17 Ekim Dünya Astsubaylar Günü dolayısı ile subay, astsubay, uzman çavuş uzman erbaş ve askeri birliklerde görev yapan sivil memurlara haklarının verilmesi konusunda çözüm beklediklerini vurgulayan Sahim-Sen Genel Başkanı Özlem Akarken, astsubayların yıllardır çözüm bekleyen maddi ve sosyal hakları konusunda daha fazla gecikmeye tahammül olmadığını belirtti.

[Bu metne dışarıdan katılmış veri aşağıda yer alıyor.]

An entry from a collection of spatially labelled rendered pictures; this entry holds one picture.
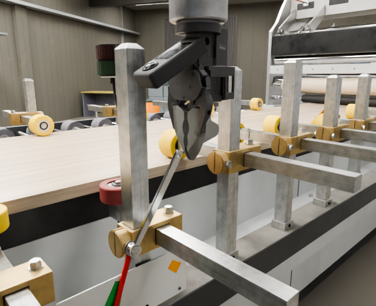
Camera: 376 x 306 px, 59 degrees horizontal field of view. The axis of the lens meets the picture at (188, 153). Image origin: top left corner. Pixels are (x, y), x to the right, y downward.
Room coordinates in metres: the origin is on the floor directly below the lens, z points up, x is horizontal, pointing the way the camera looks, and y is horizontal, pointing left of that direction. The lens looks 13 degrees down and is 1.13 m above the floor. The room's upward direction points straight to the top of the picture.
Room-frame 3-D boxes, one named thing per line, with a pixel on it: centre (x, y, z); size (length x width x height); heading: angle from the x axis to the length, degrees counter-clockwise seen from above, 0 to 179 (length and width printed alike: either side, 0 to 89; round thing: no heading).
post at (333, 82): (1.06, -0.46, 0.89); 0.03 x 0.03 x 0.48; 43
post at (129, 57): (0.55, 0.09, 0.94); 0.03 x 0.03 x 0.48; 43
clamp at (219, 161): (0.73, -0.11, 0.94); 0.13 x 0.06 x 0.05; 133
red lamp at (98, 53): (0.58, 0.13, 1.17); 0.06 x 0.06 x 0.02
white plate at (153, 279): (0.51, 0.10, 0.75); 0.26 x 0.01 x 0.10; 133
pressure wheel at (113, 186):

ASTSUBAYLARIN HAKLARI DERHAL VERİLMELİ!

Dünya Astsubaylar Günü vesilesiyle subaylar, astsubaylar, uzman çavuşlar, uzman erbaşlar ve sivil memurların haklarının teslim edilmesi gerektiğine dikkat çeken Özlem Akarken, astsubayların savaşta ve barışta büyük fedakarlıklarla hizmet ettiğini belirtti TSK birlikleri dışında da İçişleri Bakanlığı ve Sağlık Bakanlığında da görev yapan   Astsubayların geçmişte kıdemli başçavuş maaşlarının yarbay seviyesinde olduğunu, ancak bugün teğmen seviyesine gerilediğini söyleyen Akarken, "Emekli astsubaylar, görevdeyken aldıkları maaşın çok altında bir emekli maaşıyla yaşam mücadelesi veriyor. Görevdeyken alınan maaşın yüzde 55’i kadar emekli maaşı alan astsubaylar, bugün yüzde 40’ın altına düşmüş bir oranda emekli maaşı almaktadır. Subaylarda bu oran yüzde 80 iken astsubayların bu kadar geride kalması kabul edilemez! Sağlık Bakanlığı na devrolan astsubaylardan ek ödeme yönetmeliğinde geçen teşvik ödemelerini alamayanlar var.  Bu adaletsizlikler bir an önce giderilmelidir. Milli Savunma Bakanlığı İçişleri Bakanlığı ve Sağlık Bakanlığı’nın her kademesinde görev yapan personelin hak ettiği saygı ve değeri görmesi gerekiyor.’’ dedi.

BARIŞ ÇAĞRIMIZI YİNELEMEK ZORUNDAYIZ

Son günlerde dünya genelinde artan kadın cinayetlerinin sağlıkta şiddet olaylarının, savaş ve çatışmaların insanlık adına büyük bir utanç kaynağı olduğunu vurgulayan Akarken, “Kadın cinayetlerinin her geçen gün artması ve yaşadığımız her türlü şiddet olayları toplumsal olarak hepimizi çürütüyor. Sağlık çalışanlarına yönelik her türlü saldırı, topluma yapılan bir saldırıdır. Şiddet, yalnızca fiziksel bir eylem değil aynı zamanda bir zihniyetin yansımasıdır. Biz, bu zihniyeti değiştirmek için toplumsal bir dönüşüm yaratmalıyız. Kadın cinayetlerini ve uygulanan şiddeti kınamakla kalmamalı, aynı zamanda bu konuda aktif bir şekilde mücadele etmeliyiz. Eğitim, farkındalık ve hukuksal düzenlemelerle bu sorunu kökünden çözmeliyiz. Kadın cinayetlerine, sağlıkta şiddete ve savaşlara karşı sesimizi yükseltmek, terörsüz bir dünya görmek ve dünyaya barış çağrımızı yinelemek zorundayız.” dedi.